Notably, according to reports, another leading candidate for the JP Morgan job was Blythe Masters, the bank's commodities chief.

But it isn't all about jockeying for position, particularly in an area where money-making is central to everything. The gender gap when it come to Wall Street pay remains inexcusably wide. The six job categories with the greatest gaps are in the financial sector, according to an analysis published by Bloomberg earlier this year.

Women in the six categories, which include insurance agents, securities sales agents and personal advisers, earn 55 to 62 cents for every dollar banked by men, according to the figures. The only category where the median female salary exceed male earnings was the one that covers personal care and service workers, including butlers, valets and shoe-shiners.

In high finance, moreover, while progress is evident in many areas such as research (think, for instance, of Meredith Whitney, the high-profile banking analyst) and human resources, some areas, such as the trading floor, remain skewed in favour of men.

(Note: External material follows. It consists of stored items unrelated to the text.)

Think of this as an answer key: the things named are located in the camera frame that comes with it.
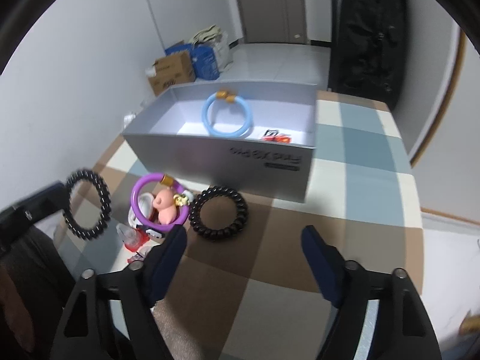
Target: wooden trim
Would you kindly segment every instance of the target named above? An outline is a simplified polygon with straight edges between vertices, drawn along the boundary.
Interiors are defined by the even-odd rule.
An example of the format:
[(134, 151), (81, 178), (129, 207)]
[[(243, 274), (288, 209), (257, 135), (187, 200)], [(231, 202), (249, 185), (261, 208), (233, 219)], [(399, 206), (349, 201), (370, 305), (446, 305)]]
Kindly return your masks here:
[(444, 218), (454, 219), (455, 221), (466, 222), (466, 223), (470, 223), (471, 225), (480, 226), (480, 222), (474, 221), (472, 219), (467, 219), (462, 216), (448, 214), (447, 212), (442, 212), (442, 211), (431, 210), (430, 208), (425, 208), (425, 207), (420, 207), (420, 209), (422, 212), (425, 212), (426, 214), (443, 216)]
[(466, 36), (465, 33), (460, 30), (460, 36), (458, 37), (458, 48), (457, 48), (457, 56), (455, 57), (455, 64), (452, 71), (452, 76), (450, 77), (450, 82), (448, 83), (447, 90), (445, 92), (445, 96), (443, 97), (442, 103), (438, 108), (437, 115), (435, 115), (435, 119), (431, 124), (430, 128), (428, 129), (425, 138), (423, 139), (422, 143), (418, 147), (418, 150), (415, 152), (414, 156), (410, 161), (410, 165), (413, 168), (427, 149), (430, 141), (434, 137), (435, 133), (440, 126), (440, 123), (445, 116), (448, 106), (450, 105), (450, 101), (452, 100), (452, 96), (457, 88), (458, 79), (460, 77), (460, 72), (462, 71), (463, 61), (465, 59), (465, 46), (466, 46)]

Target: open box
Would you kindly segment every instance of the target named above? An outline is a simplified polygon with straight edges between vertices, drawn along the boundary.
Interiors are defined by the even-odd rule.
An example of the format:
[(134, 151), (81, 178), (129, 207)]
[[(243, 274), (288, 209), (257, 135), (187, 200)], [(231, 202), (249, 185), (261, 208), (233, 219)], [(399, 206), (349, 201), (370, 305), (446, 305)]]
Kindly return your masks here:
[[(208, 135), (202, 107), (216, 91), (242, 96), (253, 126), (241, 138)], [(274, 81), (222, 81), (176, 85), (163, 92), (123, 136), (150, 172), (223, 185), (286, 200), (304, 200), (315, 143), (316, 86)], [(209, 120), (219, 131), (244, 122), (238, 104), (216, 100)], [(291, 135), (291, 143), (260, 140), (266, 130)]]

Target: blue ring toy
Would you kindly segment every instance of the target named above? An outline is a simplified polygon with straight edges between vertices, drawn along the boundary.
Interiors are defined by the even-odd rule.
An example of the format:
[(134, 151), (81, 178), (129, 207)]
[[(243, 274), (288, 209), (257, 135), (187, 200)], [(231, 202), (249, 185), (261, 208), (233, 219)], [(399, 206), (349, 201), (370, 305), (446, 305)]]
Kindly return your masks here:
[(215, 130), (212, 125), (208, 121), (208, 108), (212, 103), (217, 99), (217, 93), (214, 93), (211, 95), (205, 104), (203, 104), (202, 108), (202, 122), (205, 128), (207, 129), (208, 133), (210, 135), (213, 135), (215, 137), (223, 137), (223, 138), (235, 138), (235, 137), (240, 137), (246, 131), (250, 128), (253, 122), (253, 117), (251, 114), (251, 109), (248, 105), (248, 103), (245, 101), (243, 97), (240, 96), (235, 96), (235, 102), (240, 104), (243, 108), (243, 111), (245, 112), (245, 122), (243, 123), (243, 126), (240, 127), (237, 131), (234, 132), (221, 132), (218, 130)]

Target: white wall
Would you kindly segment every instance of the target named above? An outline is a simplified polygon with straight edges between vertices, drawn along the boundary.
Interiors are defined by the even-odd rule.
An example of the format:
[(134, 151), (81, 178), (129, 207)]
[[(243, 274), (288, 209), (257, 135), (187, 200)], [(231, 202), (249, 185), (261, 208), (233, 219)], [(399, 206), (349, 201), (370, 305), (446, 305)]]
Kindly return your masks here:
[(150, 0), (150, 5), (165, 47), (213, 24), (235, 33), (228, 0)]
[(233, 34), (229, 35), (229, 42), (232, 43), (233, 41), (243, 38), (243, 28), (242, 28), (242, 18), (240, 17), (240, 10), (238, 5), (238, 0), (228, 0), (229, 2), (229, 9), (230, 14), (232, 17), (232, 25), (233, 25)]
[(57, 0), (0, 76), (0, 207), (91, 167), (161, 55), (146, 0)]
[(443, 120), (413, 168), (422, 207), (480, 221), (480, 58), (465, 61)]
[(307, 37), (315, 41), (332, 40), (332, 0), (305, 0)]
[(457, 54), (459, 28), (435, 0), (407, 0), (409, 49), (393, 116), (410, 158), (432, 124)]

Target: white plastic bag
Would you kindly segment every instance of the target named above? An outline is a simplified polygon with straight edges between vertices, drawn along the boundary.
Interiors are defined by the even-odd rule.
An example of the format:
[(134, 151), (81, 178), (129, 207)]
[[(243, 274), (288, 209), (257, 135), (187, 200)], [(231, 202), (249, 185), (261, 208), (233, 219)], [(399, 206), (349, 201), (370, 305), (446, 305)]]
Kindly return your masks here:
[(233, 58), (230, 52), (229, 35), (226, 31), (222, 31), (216, 24), (197, 32), (195, 36), (190, 39), (189, 43), (193, 45), (203, 43), (213, 48), (215, 59), (217, 60), (217, 67), (220, 72), (230, 68)]
[(210, 40), (207, 44), (213, 48), (213, 52), (215, 53), (215, 58), (217, 60), (218, 70), (222, 72), (230, 69), (233, 62), (233, 57), (230, 52), (229, 35), (227, 32), (223, 31), (217, 37), (215, 37), (214, 40)]

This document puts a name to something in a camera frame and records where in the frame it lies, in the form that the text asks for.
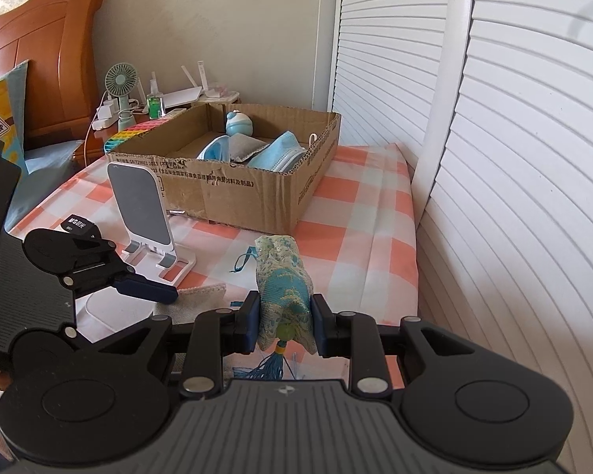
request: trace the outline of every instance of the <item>hand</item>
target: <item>hand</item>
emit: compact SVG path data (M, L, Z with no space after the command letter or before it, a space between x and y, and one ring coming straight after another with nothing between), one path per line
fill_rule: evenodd
M8 372L0 371L0 390L5 391L11 385L11 376Z

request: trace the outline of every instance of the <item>blue bedsheet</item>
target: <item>blue bedsheet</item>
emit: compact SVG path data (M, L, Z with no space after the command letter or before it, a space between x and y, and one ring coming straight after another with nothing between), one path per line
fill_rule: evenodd
M23 178L11 200L4 229L13 228L27 213L77 171L73 153L83 141L68 141L25 152L29 175Z

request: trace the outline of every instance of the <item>robotic arm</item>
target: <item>robotic arm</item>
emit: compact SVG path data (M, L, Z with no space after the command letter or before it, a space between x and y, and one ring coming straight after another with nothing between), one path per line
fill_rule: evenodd
M409 316L399 326L333 313L312 297L319 354L350 360L339 380L233 380L222 358L254 350L259 294L192 324L153 316L94 344L74 298L105 286L147 299L171 288L133 273L114 243L2 230L17 167L0 157L0 429L9 474L361 472L561 473L573 421L551 380ZM187 353L172 375L176 353ZM393 390L385 355L405 388Z

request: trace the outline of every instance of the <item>rainbow colored object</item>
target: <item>rainbow colored object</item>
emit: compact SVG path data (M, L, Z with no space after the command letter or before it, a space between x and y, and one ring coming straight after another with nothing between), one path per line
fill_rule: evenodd
M114 148L116 148L120 144L123 144L128 139L131 139L136 135L149 132L150 130L156 128L156 126L160 126L168 120L169 119L167 117L163 117L161 119L153 119L150 121L145 121L144 123L139 123L134 126L130 126L122 132L115 133L103 145L104 153L110 153L110 151L114 150Z

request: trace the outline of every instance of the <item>wooden headboard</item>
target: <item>wooden headboard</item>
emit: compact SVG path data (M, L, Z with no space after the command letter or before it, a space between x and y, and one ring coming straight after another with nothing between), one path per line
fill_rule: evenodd
M99 103L92 21L103 0L29 0L0 15L0 77L24 60L25 143L82 139Z

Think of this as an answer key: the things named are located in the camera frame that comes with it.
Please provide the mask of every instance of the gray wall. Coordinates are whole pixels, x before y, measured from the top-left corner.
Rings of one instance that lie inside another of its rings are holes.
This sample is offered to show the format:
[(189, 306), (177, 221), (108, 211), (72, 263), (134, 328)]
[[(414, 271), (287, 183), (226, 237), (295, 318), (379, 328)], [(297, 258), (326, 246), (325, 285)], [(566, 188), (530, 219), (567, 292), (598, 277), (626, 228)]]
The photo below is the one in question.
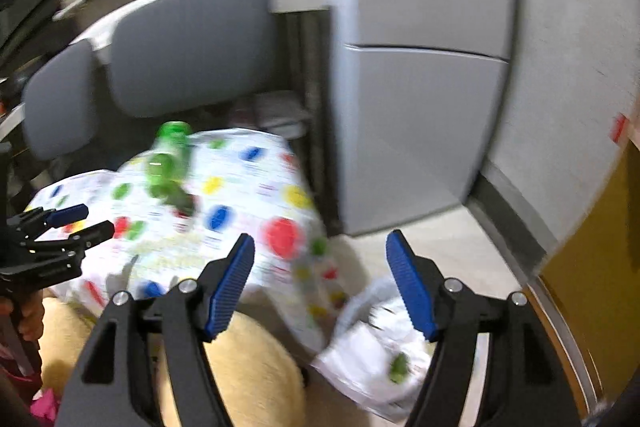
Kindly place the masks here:
[(519, 49), (483, 174), (546, 249), (580, 223), (640, 71), (640, 0), (521, 0)]

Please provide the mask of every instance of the beige floor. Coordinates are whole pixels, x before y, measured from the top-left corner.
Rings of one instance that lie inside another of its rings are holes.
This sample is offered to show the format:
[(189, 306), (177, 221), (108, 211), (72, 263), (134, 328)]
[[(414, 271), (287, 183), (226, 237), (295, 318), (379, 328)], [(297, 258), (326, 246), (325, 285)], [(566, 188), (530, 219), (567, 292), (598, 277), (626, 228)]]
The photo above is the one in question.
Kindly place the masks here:
[[(466, 208), (455, 208), (399, 228), (417, 255), (430, 257), (445, 277), (458, 277), (476, 293), (504, 298), (519, 288), (500, 254)], [(331, 240), (332, 251), (351, 292), (362, 290), (374, 278), (390, 277), (385, 260), (387, 233), (356, 238), (340, 236)], [(479, 339), (478, 364), (469, 387), (461, 426), (475, 423), (486, 368), (487, 341), (485, 336)], [(392, 425), (359, 410), (317, 373), (311, 376), (307, 397), (308, 427)]]

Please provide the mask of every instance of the polka dot tablecloth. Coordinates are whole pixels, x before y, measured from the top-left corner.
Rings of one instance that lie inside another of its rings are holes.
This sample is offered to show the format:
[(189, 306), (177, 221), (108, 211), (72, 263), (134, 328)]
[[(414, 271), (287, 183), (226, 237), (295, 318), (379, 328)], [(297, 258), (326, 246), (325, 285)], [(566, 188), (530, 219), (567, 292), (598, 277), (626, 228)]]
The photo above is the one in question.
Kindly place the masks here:
[(326, 340), (317, 320), (336, 314), (347, 295), (286, 141), (232, 129), (194, 134), (190, 147), (183, 188), (193, 197), (191, 217), (148, 194), (149, 152), (118, 172), (80, 174), (36, 195), (30, 206), (89, 206), (86, 221), (50, 230), (42, 240), (67, 237), (104, 219), (115, 227), (113, 239), (87, 251), (82, 277), (54, 292), (98, 315), (120, 289), (142, 298), (196, 278), (209, 261), (226, 257), (246, 232), (256, 251), (245, 292), (265, 291), (300, 343), (320, 351)]

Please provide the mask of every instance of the silver bolt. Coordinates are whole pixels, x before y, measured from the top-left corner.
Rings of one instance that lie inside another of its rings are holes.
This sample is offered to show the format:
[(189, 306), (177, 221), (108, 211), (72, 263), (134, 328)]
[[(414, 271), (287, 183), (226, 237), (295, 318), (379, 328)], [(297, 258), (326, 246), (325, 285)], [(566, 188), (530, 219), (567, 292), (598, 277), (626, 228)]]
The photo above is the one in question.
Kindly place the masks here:
[(450, 277), (444, 282), (444, 287), (451, 293), (458, 293), (462, 290), (462, 282), (455, 277)]
[(129, 294), (127, 292), (118, 292), (111, 299), (116, 306), (122, 306), (129, 300)]
[(527, 296), (522, 292), (516, 292), (511, 295), (511, 302), (513, 302), (516, 306), (524, 306), (527, 301)]
[(178, 284), (178, 290), (182, 293), (191, 293), (198, 287), (198, 283), (196, 283), (193, 279), (185, 279), (180, 284)]

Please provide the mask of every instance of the human hand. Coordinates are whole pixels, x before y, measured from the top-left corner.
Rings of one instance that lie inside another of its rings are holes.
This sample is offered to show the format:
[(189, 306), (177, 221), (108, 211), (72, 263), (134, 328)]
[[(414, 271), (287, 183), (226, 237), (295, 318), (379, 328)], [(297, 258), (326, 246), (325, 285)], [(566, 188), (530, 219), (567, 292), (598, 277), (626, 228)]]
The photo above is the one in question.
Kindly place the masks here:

Wondering why, Heidi Miller, Mr Dimon's one-time lieutenant and the former head of JP Morgan's international business, recently put it down to "self-selection".

"You're working every weekend. Some women realise that the odds of being a successful big swinger are not high. The investment banking pipeline is equal, but the attrition rates are really high for mid-level women," she told the Wall Street Journal earlier this year.

This obliquely underscored the fact that, while progress has been made since the days when, according to an anecdote in the book Wall Street Women by Melissa Fisher, Merrill Lynch trainees were expected say that the thing that most interested them about women was their beauty, much still needs to be done.

Marianne Lake

Incoming CFO, JP Morgan Chase

Currently the chief financial officer of JP Morgan Chase's consumer banking arm, Ms Lake is a veteran of the vast business. During the credit crunch, she was among the key players at JP's investment-banking division as global controller from 2007 to 2009, getting a close-up look at the crisis as her firm took over Bear Sterns. Earlier, she served in the corporate finance division, and before that was a senior executive at JP Morgan's UK business. With a background in accountancy – she began her career at PriceWaterhouseCoopers – she will take over as the group looks to put the multi-billion dollar "London Whale" trading loss behind it.

Mary Callahan Erdoes

CEO, JP Morgan's Asset Management division

Nicknamed Wall Street's "$1 Trillion Dollar Woman" by Forbes magazine for the more than $1trn (£628bn) in assets under management she oversees at JP Morgan's asset-management arm, Ms Erodes will be the only other woman across the table from Ms Lake when she joins the bank's operating committee. Considered a potential runner for chief executive officer Jamie Dimon's job when he leaves, she frequently shows up in lists of the most powerful women in American business. Earlier this year, her division came out on top after the "London Whale" trading fiasco, when reports indicated that while risky trades were being racked up in the UK, a fund in the asset management arm was (wisely, it turned out) on the other side of the bet.